Just a word from another perspective, having worked on uccf staff for 5 years in the uk and ifes abroad, I personally don’t know a movement doing more to train and nurture women into ministry than uccf. On the London staff team I was part of for 5 years, blokes were always in the minority. At one point I was the only male in a team of 9. Now I must say, we didn’t always see eye to eye on theological matters – ironically, some of the most exceptional women on the london team were in church traditions who taught that women oughtn’t be preaching the gospel, and felt disqualified in ways I longed for them not to be. But there’s some terrific movements raising european evangelists (e.g. the FEUER movement initiated by Michael Green, with Ann and Lindsay Brown) doing great work. If you look around the UK UCCF teams you’ll find, as I did, some of the most gifted, godly, gracious and evangelistically adventurous people I have ever come across, with deeper training, opportunity and ministry experience than they’d be afforded in many churches. And most of them are women.

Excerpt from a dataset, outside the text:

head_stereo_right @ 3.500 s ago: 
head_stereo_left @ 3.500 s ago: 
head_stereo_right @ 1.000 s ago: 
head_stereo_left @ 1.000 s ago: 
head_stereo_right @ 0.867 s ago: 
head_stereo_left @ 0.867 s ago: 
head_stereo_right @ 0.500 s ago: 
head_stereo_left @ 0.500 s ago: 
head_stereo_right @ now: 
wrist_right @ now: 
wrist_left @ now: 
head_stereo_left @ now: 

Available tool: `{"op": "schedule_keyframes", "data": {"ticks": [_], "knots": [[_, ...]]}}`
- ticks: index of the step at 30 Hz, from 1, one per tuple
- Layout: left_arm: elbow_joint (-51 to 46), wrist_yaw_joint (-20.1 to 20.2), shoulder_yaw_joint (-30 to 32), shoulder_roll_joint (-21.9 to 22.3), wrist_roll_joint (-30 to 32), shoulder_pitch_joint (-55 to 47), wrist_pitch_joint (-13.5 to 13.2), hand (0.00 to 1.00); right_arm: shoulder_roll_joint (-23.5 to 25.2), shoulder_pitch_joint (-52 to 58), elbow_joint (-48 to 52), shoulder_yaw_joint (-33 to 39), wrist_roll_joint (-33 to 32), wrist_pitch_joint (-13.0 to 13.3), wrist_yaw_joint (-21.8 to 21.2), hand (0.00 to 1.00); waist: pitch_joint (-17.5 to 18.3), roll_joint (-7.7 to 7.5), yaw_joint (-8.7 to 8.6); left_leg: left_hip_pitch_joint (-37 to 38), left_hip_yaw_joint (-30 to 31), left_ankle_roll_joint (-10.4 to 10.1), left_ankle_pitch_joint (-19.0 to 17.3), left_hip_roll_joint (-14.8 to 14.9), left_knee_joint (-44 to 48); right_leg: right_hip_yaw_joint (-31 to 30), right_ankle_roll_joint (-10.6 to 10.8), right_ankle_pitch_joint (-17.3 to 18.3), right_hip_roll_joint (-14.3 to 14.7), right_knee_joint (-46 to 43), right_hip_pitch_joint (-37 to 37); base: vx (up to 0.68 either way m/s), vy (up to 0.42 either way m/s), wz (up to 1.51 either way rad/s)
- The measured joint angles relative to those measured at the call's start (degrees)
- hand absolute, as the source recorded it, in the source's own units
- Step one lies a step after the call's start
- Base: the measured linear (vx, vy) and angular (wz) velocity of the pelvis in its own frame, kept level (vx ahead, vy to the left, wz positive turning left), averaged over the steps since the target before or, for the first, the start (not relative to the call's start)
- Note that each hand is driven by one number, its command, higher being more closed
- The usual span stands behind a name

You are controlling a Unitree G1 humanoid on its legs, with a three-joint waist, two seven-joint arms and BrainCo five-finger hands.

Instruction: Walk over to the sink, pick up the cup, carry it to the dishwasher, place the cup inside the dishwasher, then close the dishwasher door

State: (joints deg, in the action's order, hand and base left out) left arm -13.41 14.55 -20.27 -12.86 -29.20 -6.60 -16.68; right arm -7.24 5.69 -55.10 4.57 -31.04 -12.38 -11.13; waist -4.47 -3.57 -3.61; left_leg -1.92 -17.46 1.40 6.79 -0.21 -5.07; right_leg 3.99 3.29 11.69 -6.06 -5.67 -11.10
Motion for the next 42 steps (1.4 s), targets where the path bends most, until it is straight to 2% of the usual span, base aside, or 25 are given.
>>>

I grieve the crap that the church has taught and normalised about gender, as I grieve the crap that everybody else in society has normalised. I genuinely *can’t believe* some of the crap that women ordinands I know have been told by so-called ministers of the gospel. E.g. “you might lead me astray…” or that “1 timothy 2 means that “women are more prone to deception”. For heaven’s sake… And I know some people have had screwey experiences of student christianity, and especially CUs, but I just wanted to say that (a) the caricatures that often come out about wife-beating christian union baby eaters have just not been true to my experience. Even back when I was a student in bristol 2001-5, the mission which set a benchmark for the next 10 years’ outreach was with amy orr ewing leading the mission. (b) 19 year olds are 19 and usually just need to get over themselves – we used to have a saying on UCCF staff, that “people who don’t take the living god seriously take themsevles far too seriously”. If only that was only true of 19 year olds…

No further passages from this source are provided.